There Has To Be A Better Way

Isn’t there something inherently disturbing about a headline that reports California hospitals are losing $14 billion? One could argue that this is the Achilles heel of the American system: healthcare that’s based on cash flow. One could also argue that quality healthcare isn’t a commodity to be sold and traded and inventoried. It’s not a widget or an automobile.

It is difficult not to assume that the bottom line looms as large as any consideration given to patient care. It shouldn’t have to be a balancing act! Quality of care gets lost in efforts to stay PROFITABLE?! My word. This whole damned system is ill-conceived, nothing but corner cutting, compromising health and well-being because of out-sized concerns over a facility’s continued financial viability.

Which means that people get lost in the shuffle, both staff and patients. They become expendable, somehow. Statistics, as in, “Well, we of course need to minimize the detrimental effects on peoples’ lives, but a few casualties along the way are better than many casualties.” It’s all in the numbers. People as numbers. Not people as people, most with names and others who love them, and who, if asked, would probably prefer not to become statistical footnotes, the sad consequences of financial triage, of methods and a system based on tenuous sustainability, on the need to stay afloat. To either find the money somewhere, somehow, or die.
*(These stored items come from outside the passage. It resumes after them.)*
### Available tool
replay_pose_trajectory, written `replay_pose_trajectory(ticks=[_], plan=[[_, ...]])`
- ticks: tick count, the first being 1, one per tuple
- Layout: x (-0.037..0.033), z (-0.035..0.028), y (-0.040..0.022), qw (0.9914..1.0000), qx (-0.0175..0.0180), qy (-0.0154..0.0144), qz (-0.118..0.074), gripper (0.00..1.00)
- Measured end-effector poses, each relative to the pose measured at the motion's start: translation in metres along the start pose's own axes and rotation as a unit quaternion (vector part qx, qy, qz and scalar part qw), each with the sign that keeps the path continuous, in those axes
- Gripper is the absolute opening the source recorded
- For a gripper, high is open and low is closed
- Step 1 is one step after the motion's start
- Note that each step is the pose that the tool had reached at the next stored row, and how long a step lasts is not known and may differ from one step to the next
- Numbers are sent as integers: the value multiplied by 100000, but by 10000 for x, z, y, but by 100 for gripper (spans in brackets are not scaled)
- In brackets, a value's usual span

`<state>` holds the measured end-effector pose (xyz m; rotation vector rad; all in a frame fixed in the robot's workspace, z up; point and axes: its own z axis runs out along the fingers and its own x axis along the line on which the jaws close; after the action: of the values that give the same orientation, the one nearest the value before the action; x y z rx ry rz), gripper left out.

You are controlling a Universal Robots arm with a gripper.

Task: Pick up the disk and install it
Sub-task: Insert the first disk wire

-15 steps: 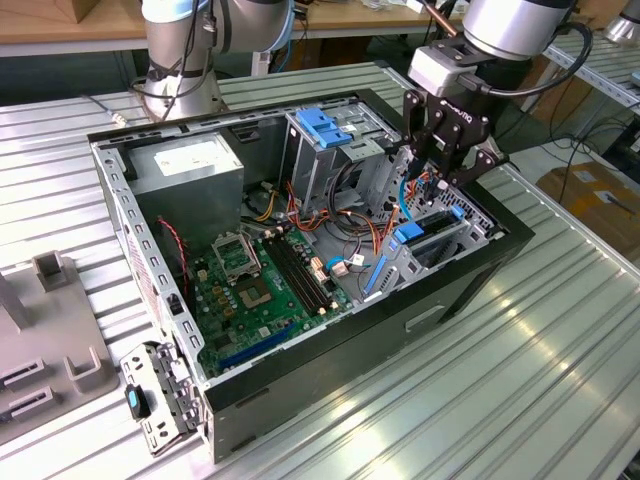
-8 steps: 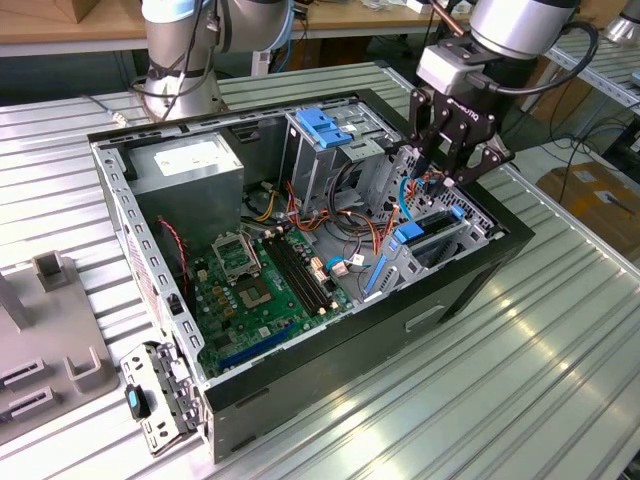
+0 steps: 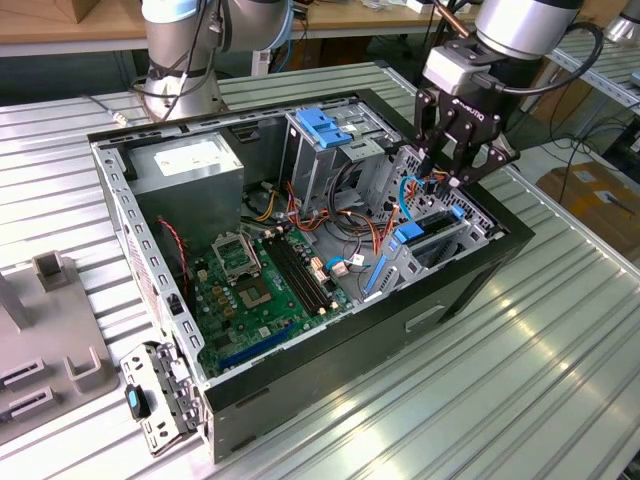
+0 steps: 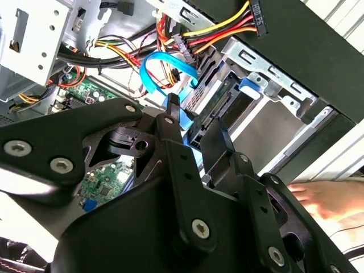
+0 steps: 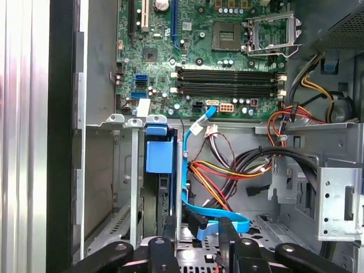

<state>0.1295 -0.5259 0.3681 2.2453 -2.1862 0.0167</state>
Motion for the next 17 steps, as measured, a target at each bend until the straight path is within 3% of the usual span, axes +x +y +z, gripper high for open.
replay_pose_trajectory(ticks=[7, 13, 14, 17], plan=[[13, 11, 0, 100000, -5, 297, -5, 43], [13, 12, -1, 100000, -10, 295, -8, 43], [13, 12, 0, 100000, -9, 296, -6, 41], [13, 13, -1, 100000, -8, 294, -6, 22]])
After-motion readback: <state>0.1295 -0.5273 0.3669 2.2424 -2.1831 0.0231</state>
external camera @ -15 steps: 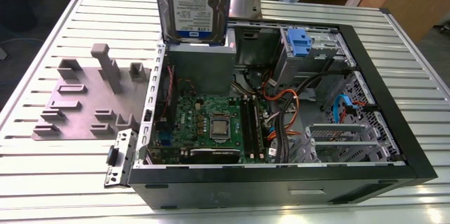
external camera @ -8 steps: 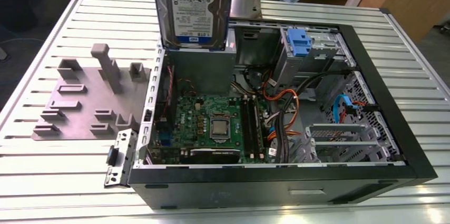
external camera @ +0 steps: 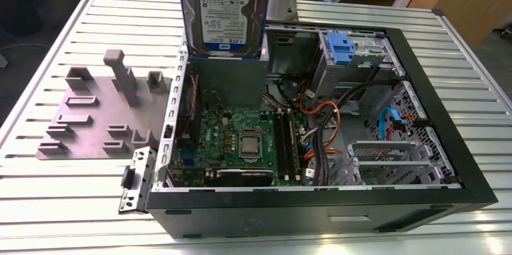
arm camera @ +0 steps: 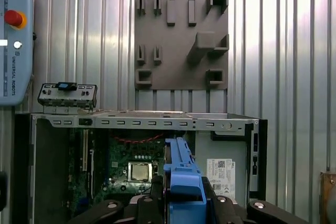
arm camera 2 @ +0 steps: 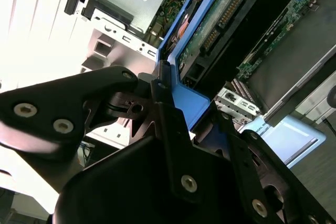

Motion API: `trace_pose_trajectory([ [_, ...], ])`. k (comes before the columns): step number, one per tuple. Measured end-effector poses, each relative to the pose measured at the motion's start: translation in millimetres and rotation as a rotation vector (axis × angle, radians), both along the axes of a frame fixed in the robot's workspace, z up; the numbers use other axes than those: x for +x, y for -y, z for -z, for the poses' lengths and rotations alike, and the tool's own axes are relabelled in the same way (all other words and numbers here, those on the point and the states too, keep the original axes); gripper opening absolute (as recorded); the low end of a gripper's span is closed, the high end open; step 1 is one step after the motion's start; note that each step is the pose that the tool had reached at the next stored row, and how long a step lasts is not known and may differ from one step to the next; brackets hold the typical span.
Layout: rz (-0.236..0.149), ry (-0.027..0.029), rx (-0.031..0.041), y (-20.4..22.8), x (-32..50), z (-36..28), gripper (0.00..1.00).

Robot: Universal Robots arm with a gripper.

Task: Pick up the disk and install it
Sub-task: 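Pick up the disk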

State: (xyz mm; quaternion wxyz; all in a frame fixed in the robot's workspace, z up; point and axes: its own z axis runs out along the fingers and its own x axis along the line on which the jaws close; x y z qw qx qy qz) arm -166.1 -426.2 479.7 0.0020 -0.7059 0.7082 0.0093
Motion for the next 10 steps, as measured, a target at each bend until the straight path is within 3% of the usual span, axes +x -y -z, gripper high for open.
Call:
trace_pose_trajectory([
  [10, 0.0, 0.0, 0.0, 0.0, 1.0, 0.0, 0.36],
])
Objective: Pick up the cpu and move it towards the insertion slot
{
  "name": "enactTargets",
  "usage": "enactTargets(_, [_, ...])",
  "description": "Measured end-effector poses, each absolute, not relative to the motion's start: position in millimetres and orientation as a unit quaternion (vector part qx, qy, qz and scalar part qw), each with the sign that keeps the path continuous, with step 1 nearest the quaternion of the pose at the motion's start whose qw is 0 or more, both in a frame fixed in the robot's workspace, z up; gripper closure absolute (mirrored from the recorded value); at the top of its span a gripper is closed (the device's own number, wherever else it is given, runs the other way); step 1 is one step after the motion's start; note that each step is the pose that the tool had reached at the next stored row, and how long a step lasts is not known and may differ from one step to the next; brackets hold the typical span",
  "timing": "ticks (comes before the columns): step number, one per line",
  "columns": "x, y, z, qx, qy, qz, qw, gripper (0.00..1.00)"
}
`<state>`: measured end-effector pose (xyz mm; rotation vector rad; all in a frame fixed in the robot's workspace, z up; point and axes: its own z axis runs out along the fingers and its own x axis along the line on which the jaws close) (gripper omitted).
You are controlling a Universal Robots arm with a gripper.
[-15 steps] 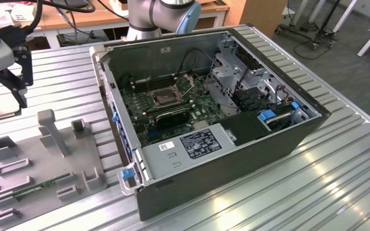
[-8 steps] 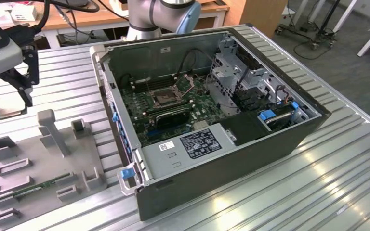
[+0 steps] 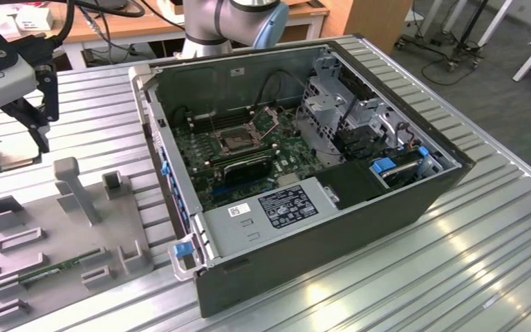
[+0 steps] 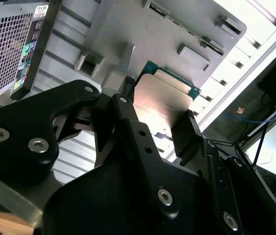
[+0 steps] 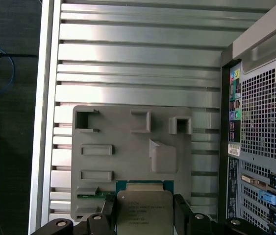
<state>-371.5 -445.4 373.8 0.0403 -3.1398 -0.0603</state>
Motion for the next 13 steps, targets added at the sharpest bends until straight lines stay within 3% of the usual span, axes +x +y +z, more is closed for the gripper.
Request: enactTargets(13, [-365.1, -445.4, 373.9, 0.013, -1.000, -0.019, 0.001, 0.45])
A better healthcare system might be one where no one has to worry about survival of the fittest. Where quality healthcare is a priority across the industry, a given, accessible by all, funded with a steady stream of dollars from the government, and not based on capricious fee structures and insurance premiums and competition. Basically receiving good care only if you can afford it.

That last qualification should make peoples’ ears burn, and just plain piss all of us off. But it won’t. Because it turns out a person’s health and well-being are commodities, after all. No different than toilet paper and hand sanitizer, or a nice New York strip steak.

Not Again

Twenty-seven years ago.

The obvious question is “Why now?” And the answer is “Of course now.” Turnabout is fair play, right? This is just politics as usual. Scour the bushes and try to sully a reputation with accusations of an ancient, alleged sexual indiscretion. It hasn’t seemed to hurt Trump, and his hiccups are more recent. But what do you want to bet that this has a more damaging effect on Biden’s chances?

In addition to coronavirus and murder hornets, now we have to put up with another one of these sordid back and forth she said-he did episodes. Make it go away, Joe.

Or maybe he should just go away. He’s the best the Democrats can do against Trump? How much can he really have left in the tank? This has disturbing similarities to four years ago, when it seems the feeling was that it was just Hillary’s time. And that ended well.